Coldbrook (Hammer)(8)



Out of the mouths of babes.

It’s somewhere else entirely, Holly thought. A chill went through her. And the familiar conflicting desires arose to tell her father and brother all about this, or protect them from it.

Melinda glanced back at her and offered a half-smile. The biologist now seemed to occupy a state of permanent distraction.

‘You should go get some sleep,’ Holly said.

‘So should you.’

Holly nodded and sat in a swivel chair without taking her eyes off the breach. Staring into a world so far away, yet alongside their own, gave her mind a surprising freedom and focus. As she watched darker colours in alien skies, she thought about Vic and that touch on the back of her hand. However much she tried to delude herself, she could not deny that she thought of him every day. And memories of their affair were elusive things. When they were working together in Control or sharing a meal in the canteen, he was a colleague and a friend, somewhat volatile but marked by genius. His background in military research and development had given him access to the forefront of technological progress, and he was the most brilliant engineer working at Coldbrook. The science might elude him sometimes – even after all this time, Holly believed that only Jonah came close to really understanding – but he could strip and reassemble any piece of equipment they used, and make it perform better in the process.

It was when they weren’t working together that she dreamed about those two years when they had been lovers. It had ended seven years before when Vic’s wife Lucy had fallen pregnant, a mutual agreement that had hurt them both. But Holly had been pleased that they’d remained close friends. That was important.

Coldbrook was filled with memories for them both. They’d once made love in Control behind her work station, a quick, giggling liaison back when the place had been empty at night. And her own quarters still sang with the cries of past pleasure, sometimes breathed again in the dark as she remembered.

We’re grown-ups, Vic had said when they’d ended it. And we’ll always be friends. He had been right. But there were times . . .

Like when he touched my hand, she thought.

‘Holly.’

Her eyes snapped open, she jerked, and the swivel chair slipped a foot to the right. ‘Wha—?’

‘Wake up, Holly. There’s something . . .’

Holly blinked the brief sleep away, looked into the breach – and squinted as she saw movement.

She gasped and felt the hairs rise all across her body. The conviction she’d been feeling for three days pressed on her again: that they were balanced on the precipice of change. She focused, glancing to the left and right to give her eyes time to work in the dark.

There was a weak moon-cast shadow that should not be there, because there was no tree or rock to form it. Once again, it moved.

‘Melinda?’ she said quietly. ‘What do you see?’

The other woman took another step across the breach floor and lifted her binoculars. No closer! Holly thought, panic prickling her scalp.

‘Something coming,’ the biologist confirmed. ‘Can’t see what. But . . . it’s bigger than anything we’ve seen.’ She looked back at Holly and her eyes were alight with excitement.

Holly dashed up the two steps to her desk and initiated another systems check of the eradicator. ‘Let’s get ready,’ she said, louder than she’d intended. She watched the viewing screen, waiting for the shape to arrive. Satpal glanced over, then turned back to his own bank of computers. The four guards stood in their assigned positions, in two pairs. All was well.

Down by the breach, Melinda crouched with her camera.

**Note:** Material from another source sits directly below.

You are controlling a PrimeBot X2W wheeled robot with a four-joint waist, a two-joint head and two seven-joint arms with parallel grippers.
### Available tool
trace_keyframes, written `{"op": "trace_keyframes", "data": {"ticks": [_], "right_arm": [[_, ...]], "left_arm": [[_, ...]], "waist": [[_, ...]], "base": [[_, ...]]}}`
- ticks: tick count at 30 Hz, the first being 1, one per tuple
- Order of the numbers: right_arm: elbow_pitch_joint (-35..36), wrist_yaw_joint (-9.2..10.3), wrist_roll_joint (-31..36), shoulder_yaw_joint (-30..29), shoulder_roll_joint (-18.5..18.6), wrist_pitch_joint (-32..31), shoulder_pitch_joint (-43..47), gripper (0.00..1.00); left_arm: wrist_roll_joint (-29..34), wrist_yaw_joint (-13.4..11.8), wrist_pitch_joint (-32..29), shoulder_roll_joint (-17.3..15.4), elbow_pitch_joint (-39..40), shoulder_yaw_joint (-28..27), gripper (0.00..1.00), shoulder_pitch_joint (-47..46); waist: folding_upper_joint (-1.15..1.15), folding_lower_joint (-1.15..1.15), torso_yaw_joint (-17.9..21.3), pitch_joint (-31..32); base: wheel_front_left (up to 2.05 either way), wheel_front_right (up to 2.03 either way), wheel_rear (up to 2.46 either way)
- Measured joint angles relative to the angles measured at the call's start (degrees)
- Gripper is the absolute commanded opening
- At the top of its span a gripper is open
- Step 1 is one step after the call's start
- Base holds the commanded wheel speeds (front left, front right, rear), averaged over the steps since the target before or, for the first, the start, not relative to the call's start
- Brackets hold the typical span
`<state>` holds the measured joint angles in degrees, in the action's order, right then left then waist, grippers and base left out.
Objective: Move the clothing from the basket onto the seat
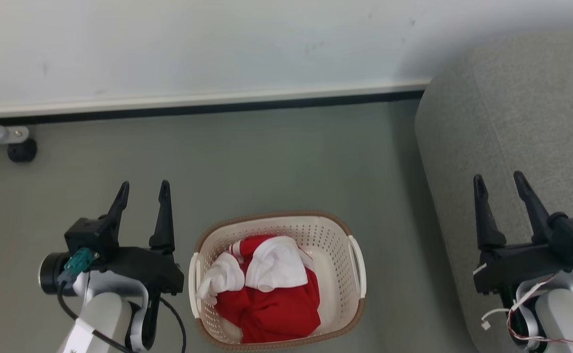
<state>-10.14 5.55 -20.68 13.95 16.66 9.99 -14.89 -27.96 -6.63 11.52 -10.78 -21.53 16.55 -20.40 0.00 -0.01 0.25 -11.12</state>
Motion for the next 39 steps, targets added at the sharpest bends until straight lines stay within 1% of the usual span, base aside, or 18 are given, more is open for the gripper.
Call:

I wish Vic was here, Holly thought. She should have contacted Jonah then, told him that something unusual was happening. This was no bird or insect. She should have called Vic as well, but there was no guarantee that he had even arrived back at his room. He might have returned to the common room to find another drink from the canteen’s small bar. So she waited instead, ignoring established protocol to give her old boss the sleep he so needed, and to avoid possible conflict with the man she probably still loved.





3


Even a third of a bottle of good Welsh whisky couldn’t grant him sleep.

Jonah lay back on his bed and stared at the ceiling. He hadn’t turned out his light when Vic had left, and the room was bathed in sterile fluorescence. The crystal tumbler was propped against his side, empty, and the bottle on his bedside table taunted him with its liquid gold.